Saturday, March 09, 2013

Fluorescent bacteria under the microscope

Pantoea agglomerans and Pseudomonas syringae bacteria
Some time ago I made experiments growing two bacterial species on a gel surface, using fluorescence to distinguish between them. Since some of these pictures looked nice to me, I decided to share them here!

Here's some information about the bacteria and how the images were taken:

Pantoea agglomerans and Pseudomonas syringae are two bacterial species that live in association with plants: the former as a harmless inhabitant of plant leaves and the latter as a pathogen that can colonize the inside part of the plants. Because it is not easy to visualize these bacteria in their natural environment (the surface of plant leaves), it is common to use fluorescently-tagged strains. I discussed this type of research in a previous post.
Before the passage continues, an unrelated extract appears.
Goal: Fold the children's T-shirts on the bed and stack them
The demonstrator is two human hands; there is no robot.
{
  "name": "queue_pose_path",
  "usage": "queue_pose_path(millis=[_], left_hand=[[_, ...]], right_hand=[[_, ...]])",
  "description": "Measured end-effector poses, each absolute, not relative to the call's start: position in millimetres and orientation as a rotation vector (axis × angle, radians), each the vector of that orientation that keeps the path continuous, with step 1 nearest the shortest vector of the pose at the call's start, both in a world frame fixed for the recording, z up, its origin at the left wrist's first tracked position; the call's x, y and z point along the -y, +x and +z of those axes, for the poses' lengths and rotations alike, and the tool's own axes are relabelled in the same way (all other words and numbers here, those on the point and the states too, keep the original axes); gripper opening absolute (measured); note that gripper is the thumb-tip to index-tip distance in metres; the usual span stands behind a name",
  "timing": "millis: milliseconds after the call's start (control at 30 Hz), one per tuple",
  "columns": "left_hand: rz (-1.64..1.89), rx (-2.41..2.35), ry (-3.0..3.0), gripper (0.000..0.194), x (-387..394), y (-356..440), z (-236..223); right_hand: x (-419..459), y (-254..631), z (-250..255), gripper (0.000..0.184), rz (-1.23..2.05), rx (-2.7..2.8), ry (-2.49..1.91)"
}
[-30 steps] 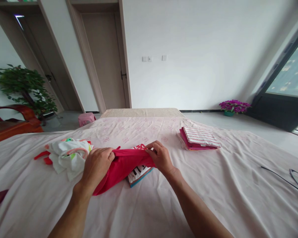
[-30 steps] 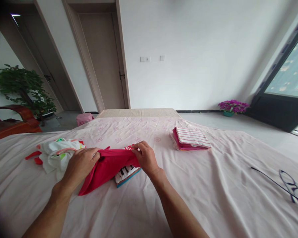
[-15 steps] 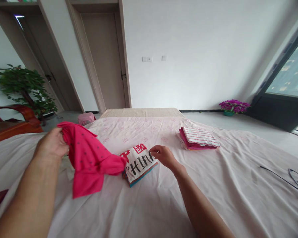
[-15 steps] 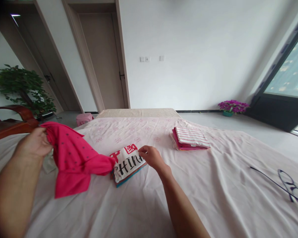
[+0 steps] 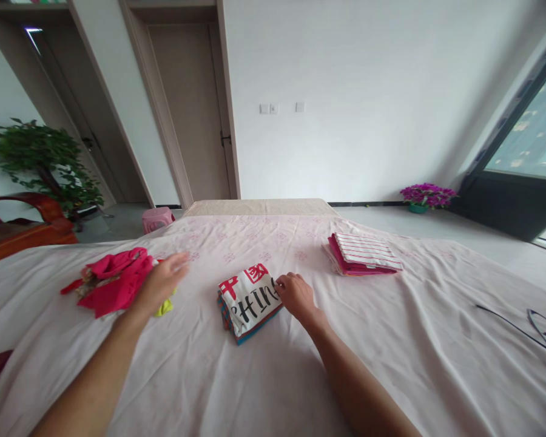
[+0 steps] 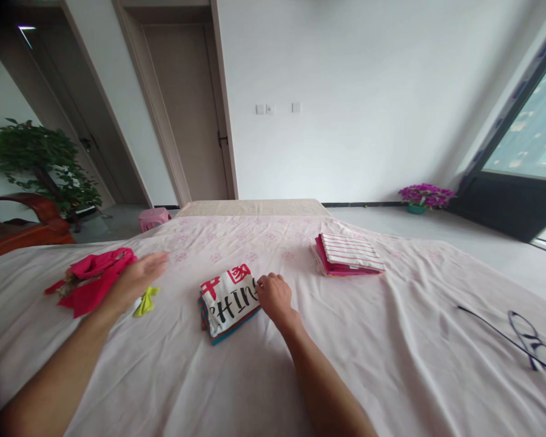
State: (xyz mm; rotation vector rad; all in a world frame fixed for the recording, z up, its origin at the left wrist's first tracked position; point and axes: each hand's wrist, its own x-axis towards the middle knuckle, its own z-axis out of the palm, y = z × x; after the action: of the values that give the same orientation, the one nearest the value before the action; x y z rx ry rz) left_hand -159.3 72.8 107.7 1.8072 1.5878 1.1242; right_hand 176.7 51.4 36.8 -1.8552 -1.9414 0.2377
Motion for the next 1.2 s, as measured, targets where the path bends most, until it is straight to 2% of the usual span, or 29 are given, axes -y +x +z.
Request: queue_pose_path(millis=[100, 200, 300, 367, 433, 533, 633, 700, 800, 867, 933, 967, 1100, 1133, 1200], left_hand=[[0.933, -1.394, 1.946, 0.061, -36.9, -88.1, 71.9], [0.827, -1.376, 2.166, 0.069, -10.2, -37.3, 52.6], [0.865, -1.503, 2.213, 0.051, -6.6, -19.5, 48.0], [0.912, -1.586, 2.061, 0.037, -13.7, -23.3, 51.2], [1.042, -1.567, 1.804, 0.033, -21.8, -33.1, 58.4], [1.258, -1.325, 1.323, 0.039, -27.0, -47.8, 72.3], [1.186, -1.104, 1.054, 0.05, -24.9, -58.3, 78.9], [1.075, -1.085, 1.057, 0.054, -23.9, -63.8, 73.7], [0.973, -1.202, 1.113, 0.06, -26.6, -69.4, 53.9], [0.963, -1.257, 1.148, 0.063, -29.6, -70.5, 40.4], [0.997, -1.254, 1.171, 0.065, -30.9, -69.2, 33.0], [1.02, -1.232, 1.173, 0.066, -30.4, -67.7, 32.3], [1.032, -1.1, 1.184, 0.065, -21.3, -58.2, 42.1], [1.019, -1.073, 1.199, 0.064, -18.3, -55.5, 45.4], [1.001, -1.046, 1.233, 0.061, -13.7, -51.3, 50.7]], right_hand=[[-49.0, 171.5, 45.4, 0.019, 0.27, 1.821, -1.719], [-44.1, 160.2, 57.4, 0.018, 0.686, 1.604, -1.529], [-38.8, 150.0, 66.8, 0.024, 1.225, 1.319, -1.177], [-36.4, 148.5, 71.2, 0.03, 1.355, 1.217, -0.975], [-35.8, 151.9, 74.3, 0.031, 1.268, 1.195, -0.925], [-38.0, 161.1, 75.1, 0.037, 0.995, 1.215, -1.069], [-41.8, 166.8, 69.6, 0.053, 1.04, 1.309, -1.17], [-43.8, 167.4, 63.3, 0.054, 1.097, 1.422, -1.263], [-43.9, 165.5, 54.4, 0.052, 0.758, 1.629, -1.564], [-40.8, 161.8, 52.0, 0.045, 0.539, 1.765, -1.683], [-34.6, 154.5, 52.8, 0.037, 0.521, 1.902, -1.668], [-30.6, 149.4, 54.0, 0.038, 0.547, 1.956, -1.631], [-15.8, 127.5, 57.2, 0.065, 0.472, 2.001, -1.533], [-14.3, 123.9, 57.2, 0.061, 0.468, 1.985, -1.511], [-15.4, 121.3, 56.7, 0.037, 0.595, 1.957, -1.429]])
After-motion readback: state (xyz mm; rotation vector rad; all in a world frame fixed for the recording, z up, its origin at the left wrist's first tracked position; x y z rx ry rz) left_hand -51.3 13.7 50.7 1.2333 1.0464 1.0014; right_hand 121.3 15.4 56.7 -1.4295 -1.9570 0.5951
In this case, P. agglomerans expressed the green fluorescent protein (GFP), while P. syringae expressed the red fluorescent protein (DsRed). Hence the colors that are displayed in the pictures are only pseudo-colors produced by the image analysis software. There's a good reason for that: I take black & white pictures! The red and green fluorescence were recorded sequentially, as we have to use different filters to capture one or the other. What is presented is a merged image, a reconstruction of the scene based on two distinct pictures. In contrast, the grayscale image is a phase contrast image that captured the two species simultaneously.


The bacteria grew on the surface of a nutrient gel medium, and they are at a stage where many of them form a single layer of cells on the gel surface (every area where you can distinguish individual bacteria). When the fluorescence intensity is higher and the details are blurred, it means that several layers of bacteria are sitting on top of each other.





The two bacterial species are morphologically distinct: Pseudomonas syringae form longer rods than Pantoea agglomerans. The fluorescence greatly enhances the distinction between the two, and this is useful in studies that aim at studying the proportion and distribution of different bacterial species in natural environments.